Bully in the (Embedded) Playground
As the dust begins to settle, it's interesting to consider this question: Why has Microsoft's Embedded group aimed their big guns at embedded Linux at this time? Here are some clues:
Clue number one: Microsoft is losing to Linux in the general embedded market. A number of market studies, such Evans Data Corporation's “2001 Embedded Systems Developer Survey”, have consistently begun to report that tremendous strides have been made by embedded Linux over the past one to two years.
Specifically, Evans Data Corporation's latest data says that embedded Linux was the third-most popular OS choice for new embedded system designs among 500 developers polled in 2001--behind Wind River's VxWorks and Microsoft's DOS, and ahead of Microsoft's WinCE (see Figure 1).
Of greater significance, though, is that the results of the study suggest that embedded Linux is poised to jump into first place, ahead of both Wind River's and Microsoft's offerings, within the next 12 months.

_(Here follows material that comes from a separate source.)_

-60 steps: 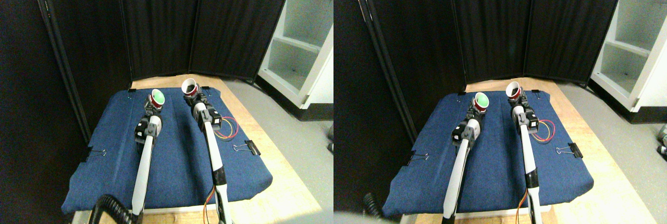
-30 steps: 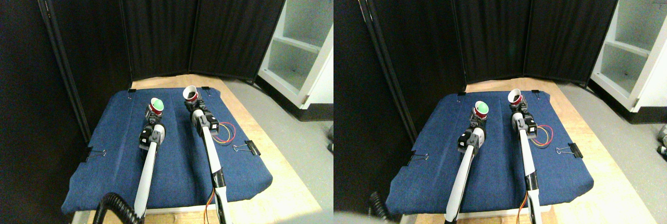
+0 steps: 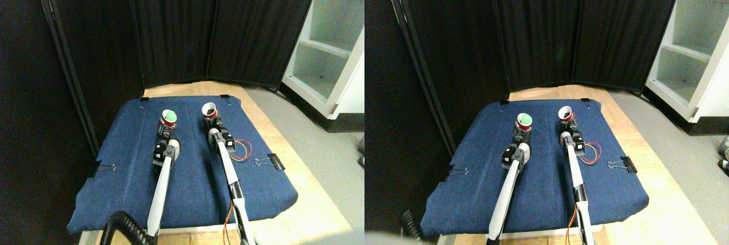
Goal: Pour (bimanual)
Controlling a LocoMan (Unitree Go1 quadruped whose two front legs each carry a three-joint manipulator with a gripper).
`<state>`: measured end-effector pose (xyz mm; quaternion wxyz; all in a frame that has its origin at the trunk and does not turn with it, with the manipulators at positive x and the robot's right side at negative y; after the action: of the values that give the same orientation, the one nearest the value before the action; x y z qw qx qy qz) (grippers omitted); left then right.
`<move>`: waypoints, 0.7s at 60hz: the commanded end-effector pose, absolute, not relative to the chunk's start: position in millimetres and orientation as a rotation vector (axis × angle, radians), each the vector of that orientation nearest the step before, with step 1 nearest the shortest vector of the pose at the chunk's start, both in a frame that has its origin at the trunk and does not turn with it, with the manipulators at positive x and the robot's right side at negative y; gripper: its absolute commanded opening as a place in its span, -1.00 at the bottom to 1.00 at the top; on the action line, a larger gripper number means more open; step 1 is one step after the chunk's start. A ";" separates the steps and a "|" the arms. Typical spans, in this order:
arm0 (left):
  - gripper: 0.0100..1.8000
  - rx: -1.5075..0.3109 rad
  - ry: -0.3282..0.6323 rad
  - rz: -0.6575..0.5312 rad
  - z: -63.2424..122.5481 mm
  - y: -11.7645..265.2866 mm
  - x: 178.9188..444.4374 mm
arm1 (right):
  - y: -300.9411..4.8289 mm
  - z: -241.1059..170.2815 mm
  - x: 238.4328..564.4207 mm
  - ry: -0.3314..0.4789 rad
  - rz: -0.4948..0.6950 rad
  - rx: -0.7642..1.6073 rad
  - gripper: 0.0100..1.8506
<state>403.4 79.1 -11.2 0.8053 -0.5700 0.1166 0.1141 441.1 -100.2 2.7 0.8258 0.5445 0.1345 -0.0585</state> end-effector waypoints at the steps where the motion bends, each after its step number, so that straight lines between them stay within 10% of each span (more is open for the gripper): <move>1: -1.00 -1.241 0.219 0.229 -7.6 79.1 408.7 | -98.0 6.6 444.0 0.252 -0.110 1.160 -0.93; 42: -1.00 -1.286 0.201 0.263 -20.3 81.1 423.9 | -90.9 2.0 428.6 0.232 -0.121 1.284 -1.00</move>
<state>417.6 80.3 -25.3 0.7851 -0.5944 0.1107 0.1344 428.4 -93.1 -8.1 0.7871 0.5987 0.1275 -0.0754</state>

Clue number two: the stakes are extremely high in emerging “post-PC devices” markets. Another likely reason for Microsoft's growing concern with embedded Linux is that major manufacturers like Hewlett-Packard, Sharp and Motorola recently have begun delivering new consumer devices that contain embedded Linux. These include handheld computers and TV set-top boxes—emerging markets with extremely high-volume potential, which Microsoft undoubtedly wants to dominate.
In the PDA space, where Microsoft has steadily gained ground on market-leader Palm, embedded Linux may well be perceived as a “dark horse” disruptive technology. This is especially of concern given the growing popularity of embedded Linux in the Far East, where most high-volume consumer products are manufactured.
In contrast to the handhelds market, there is no established leader in the emerging markets for set-top entertainment systems and auto-PCs. These markets clearly have the potential to absorb more OS royalty stickers than desktop PCs, so it is not surprising that Microsoft would want to nip the early embedded Linux lead in the bud.
Watch for the action to heat up further in these and similar high-volume “post-PC” markets in the coming months. According to rumors from embedded Linux vendors such as Lineo, MontaVista and Red Hat, there are literally hundreds of embedded Linux-based consumer devices in the pipeline—products that can't be discussed publicly until they're about to be shipped by their manufacturers.
All in all, 2002 promises to be another exciting year for embedded Linux!